Currently our plan is to roll out the current system, with a few tweaks and improvements, then work on an improved system that will be much more gas efficient, later. I’d like to outline the proposed improvement here, for community input.
The gas costs of claiming a DNS name on ENS (eg, claiming foo.xyz so you can use it as an ENS name) are dominated by the cost of signature verification. Currently, each RSA signature costs in the region of 100k gas to verify, while if we roll out our P256 support, it will cost over 1 million gas per signature, due to the fact that there’s no precompile - we have to do it all in userspace. With a typical claim requiring one or two signature verifications, the cost of claiming your DNS domain can be in the region of 100k to 2M gas (~$4 to $40 at current prices) on top of any non-signature-verification overhead.
What I’m proposing to do is to introduce an optimistic-rollup type system, which functions as follows:
- A DNS registrar contract allows anyone to register as a validator by providing a (large) deposit.
- Anyone can call a registered validator, asking it to sign a set of DNS records for the registrar. The validator checks the signatures on the record set, and if they are valid, produces a signature.
- The user can then call a method that updates the ENS registry using data from DNS. This would function similarly to the current DNSSEC integration, with the crucial difference that the signatures on the submitted records are not validated, only logged to the chain. Instead, the method checks that the provided validator signature is valid and corresponds to a bonded validator; this signature verification is significantly cheaper than the DNSSEC signature validation, and only one is required per record set.
- Anyone can call a method on the registrar, providing the data for a previously asserted signature, making the claim that it’s invalid. When that happens, the contract does verify the signature, and if it is invalid, slashes the validator’s deposit - sending some to the caller, and burning the remainder.

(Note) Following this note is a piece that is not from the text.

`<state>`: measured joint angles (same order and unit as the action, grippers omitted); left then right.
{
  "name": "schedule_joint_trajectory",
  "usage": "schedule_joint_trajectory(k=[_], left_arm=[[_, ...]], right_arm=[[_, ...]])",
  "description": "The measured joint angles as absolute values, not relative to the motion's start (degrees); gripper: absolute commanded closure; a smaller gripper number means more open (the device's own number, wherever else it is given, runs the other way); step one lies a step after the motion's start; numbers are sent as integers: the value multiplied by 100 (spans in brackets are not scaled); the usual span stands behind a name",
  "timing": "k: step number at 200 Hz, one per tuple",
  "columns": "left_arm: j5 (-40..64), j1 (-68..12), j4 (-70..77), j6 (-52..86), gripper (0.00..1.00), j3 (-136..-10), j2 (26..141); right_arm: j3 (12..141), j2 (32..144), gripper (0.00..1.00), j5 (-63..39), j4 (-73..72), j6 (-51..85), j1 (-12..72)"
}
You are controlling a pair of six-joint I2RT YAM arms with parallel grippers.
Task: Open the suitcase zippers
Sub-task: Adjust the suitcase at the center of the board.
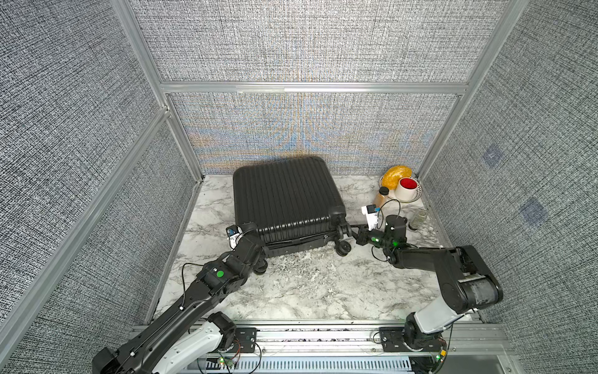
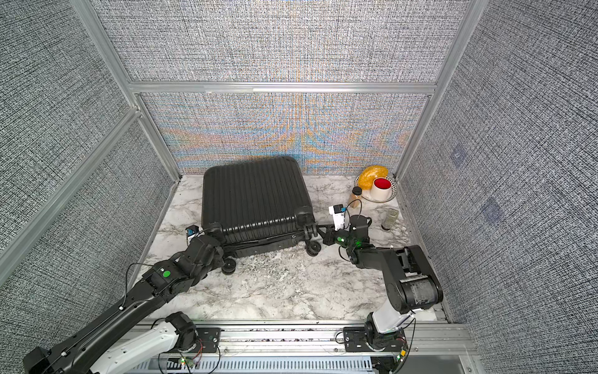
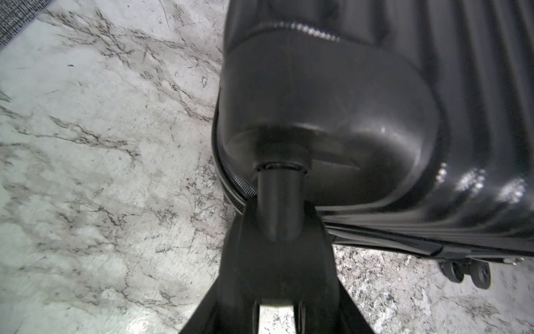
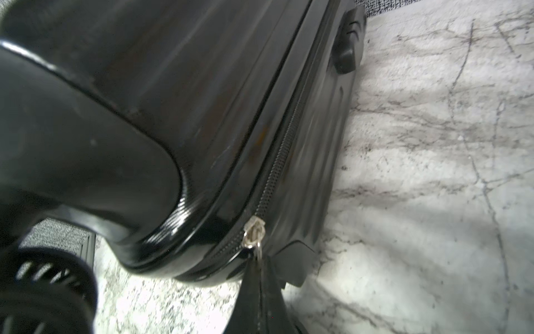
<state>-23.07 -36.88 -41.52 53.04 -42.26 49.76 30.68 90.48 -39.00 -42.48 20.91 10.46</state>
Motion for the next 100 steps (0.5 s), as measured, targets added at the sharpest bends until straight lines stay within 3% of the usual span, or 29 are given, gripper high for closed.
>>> schedule_joint_trajectory(k=[39, 100], left_arm=[[-1981, -2910, -4042, 4595, 84, -4436, 5308], [-1643, -1903, -4088, 3461, 69, -5428, 6672]], right_arm=[[2591, 8357, 100, -3566, -3990, 2112, 1356], [2191, 7577, 100, -2762, -3726, 2355, 2294]])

It would also reset the record that was set back to its previous value.
The ENS team would naturally host a bonded validator of our own, as well as a process to check signatures in logs from the registrar and automatically submit disputes if invalid signatures are found.
This system has a number of benefits:
- Claiming a DNS name becomes substantially cheaper, by as much as 2 orders of magnitude in some cases.
- Updates are still instantaneous - there’s no waiting/dispute period.
- Only a single transaction is required, which can be submitted by the user - no need to have the validator be capable of submitting transactions on the user’s behalf.
- The “attack cost” can be easily characterised based on the size of the validators’ deposit.
But also some drawbacks:
- A bonded validator can, at the cost of their deposit, submit false records to the ENS registry. These would be restricted to DNSSEC-enabled suffixes (Eg, they couldn’t mess with .eth).
- Although the dispute process reverts the change made by the malicious validator, it can’t revert any changes that were made as a result of that (for example, a malicious validator could claim a name, and then create subdomains or change resolvers before the dispute transaction is processed).
- The penalty for one invalid signature is the same as the penalty for many, so a malicious validator is incentivised to submit many invalid transactions at once.
- There’s little incentive for others to operator validators, as doing so locks up a large amount of capital. Validators could be paid a fee for the service they offer, but that fee would offset the gas savings from using this system in the first place.
I’d be interested to hear what the community thinks of the idea, and the tradeoffs it embodies, as well as any refinements anyone has to offer.